Aim of the task: Without including any pictures, write out the listing below exactly.
# # # # # # #
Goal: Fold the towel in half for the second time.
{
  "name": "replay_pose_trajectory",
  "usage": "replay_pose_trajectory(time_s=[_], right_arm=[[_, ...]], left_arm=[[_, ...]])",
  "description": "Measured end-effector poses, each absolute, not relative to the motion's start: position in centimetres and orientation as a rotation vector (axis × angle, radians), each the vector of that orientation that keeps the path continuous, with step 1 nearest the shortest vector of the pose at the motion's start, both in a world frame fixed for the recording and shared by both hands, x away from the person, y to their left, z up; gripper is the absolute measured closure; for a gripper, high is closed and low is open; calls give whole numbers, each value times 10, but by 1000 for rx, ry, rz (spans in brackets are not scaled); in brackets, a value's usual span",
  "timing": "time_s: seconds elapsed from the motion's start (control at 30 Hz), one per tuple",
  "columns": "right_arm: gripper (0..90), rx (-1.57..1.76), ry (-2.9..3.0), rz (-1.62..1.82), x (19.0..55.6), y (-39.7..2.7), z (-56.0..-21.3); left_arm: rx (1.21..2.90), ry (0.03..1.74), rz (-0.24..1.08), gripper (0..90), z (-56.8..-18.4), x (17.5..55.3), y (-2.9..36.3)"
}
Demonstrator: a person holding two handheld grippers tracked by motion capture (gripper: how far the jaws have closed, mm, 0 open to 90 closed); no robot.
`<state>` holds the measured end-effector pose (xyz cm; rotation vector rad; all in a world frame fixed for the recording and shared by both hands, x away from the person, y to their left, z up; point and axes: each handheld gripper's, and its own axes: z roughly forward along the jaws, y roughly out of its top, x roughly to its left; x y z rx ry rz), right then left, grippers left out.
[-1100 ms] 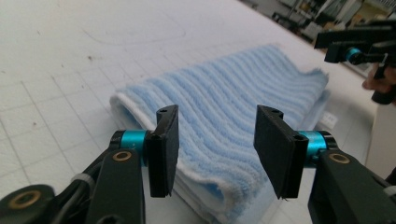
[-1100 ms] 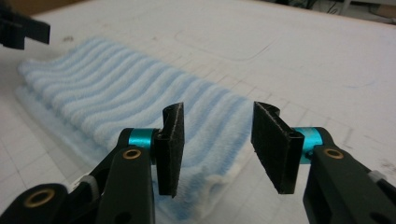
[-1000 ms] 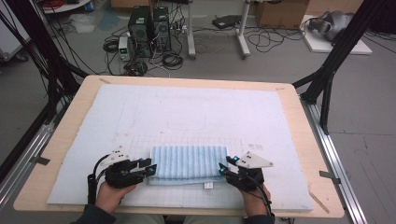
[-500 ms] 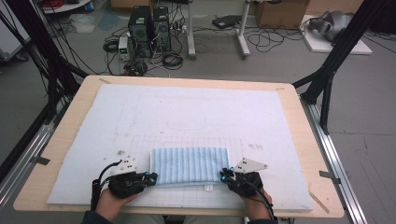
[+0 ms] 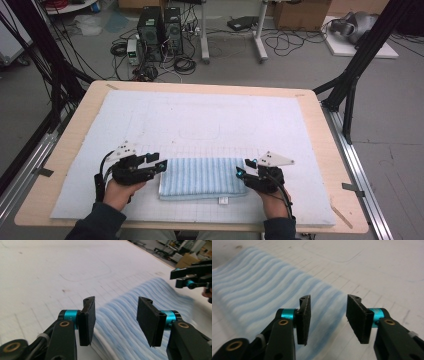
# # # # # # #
Response to the exercise:
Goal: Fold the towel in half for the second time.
{
  "name": "replay_pose_trajectory",
  "usage": "replay_pose_trajectory(time_s=[_], right_arm=[[_, ...]], left_arm=[[_, ...]])",
  "description": "Measured end-effector poses, each absolute, not relative to the motion's start: position in centimetres and orientation as a rotation vector (axis × angle, radians), each the vector of that orientation that keeps the path continuous, with step 1 nearest the shortest vector of the pose at the motion's start, both in a world frame fixed for the recording and shared by both hands, x away from the person, y to their left, z up; gripper is the absolute measured closure; for a gripper, high is closed and low is open; calls give whole numbers, each value times 10, but by 1000 for rx, ry, rz (spans in brackets are not scaled); in brackets, a value's usual span",
  "timing": "time_s: seconds elapsed from the motion's start (control at 30 Hz), one per tuple",
  "columns": "right_arm: gripper (0..90), rx (-1.57..1.76), ry (-2.9..3.0), rz (-1.62..1.82), x (19.0..55.6), y (-39.7..2.7), z (-56.0..-21.3); left_arm: rx (1.21..2.90), ry (0.03..1.74), rz (-0.24..1.08), gripper (0..90), z (-56.8..-18.4), x (17.5..55.3), y (-2.9..36.3)"
}
Demonstrator: a person holding two handheld grippers tracked by motion capture (gripper: how far the jaws have closed, mm, 0 open to 90 closed); no robot.
`<state>` holds the measured end-effector pose (xyz cm; rotation vector rad; all in a world frame fixed for the recording and shared by both hands, x away from the person, y to their left, z up; point and axes: each handheld gripper's, and its own axes: z roughly forward along the jaws, y roughly out of its top, x roughly to its left; x y z rx ry rz), right then left, grippers left out.
[-1100 ms] 
[-1100 ms] 
[-1000 ms] 
[-500 ms] 
[+0 ms] 

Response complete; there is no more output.